• Instructions for the task:
Determine how many lines below contain the string "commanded" and give that number without anything else.

• Provided data:
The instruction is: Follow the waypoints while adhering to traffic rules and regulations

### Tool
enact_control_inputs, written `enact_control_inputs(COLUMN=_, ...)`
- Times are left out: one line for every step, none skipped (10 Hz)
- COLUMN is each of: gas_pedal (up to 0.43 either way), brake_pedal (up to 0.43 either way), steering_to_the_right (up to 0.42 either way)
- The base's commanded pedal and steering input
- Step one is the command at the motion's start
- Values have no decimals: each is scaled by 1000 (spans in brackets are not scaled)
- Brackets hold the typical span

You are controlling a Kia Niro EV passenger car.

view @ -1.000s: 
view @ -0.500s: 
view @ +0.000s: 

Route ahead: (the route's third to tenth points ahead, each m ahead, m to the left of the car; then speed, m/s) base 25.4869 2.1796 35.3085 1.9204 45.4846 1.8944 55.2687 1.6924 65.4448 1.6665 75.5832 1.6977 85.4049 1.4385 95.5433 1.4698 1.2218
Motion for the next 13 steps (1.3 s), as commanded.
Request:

• Your solution:
2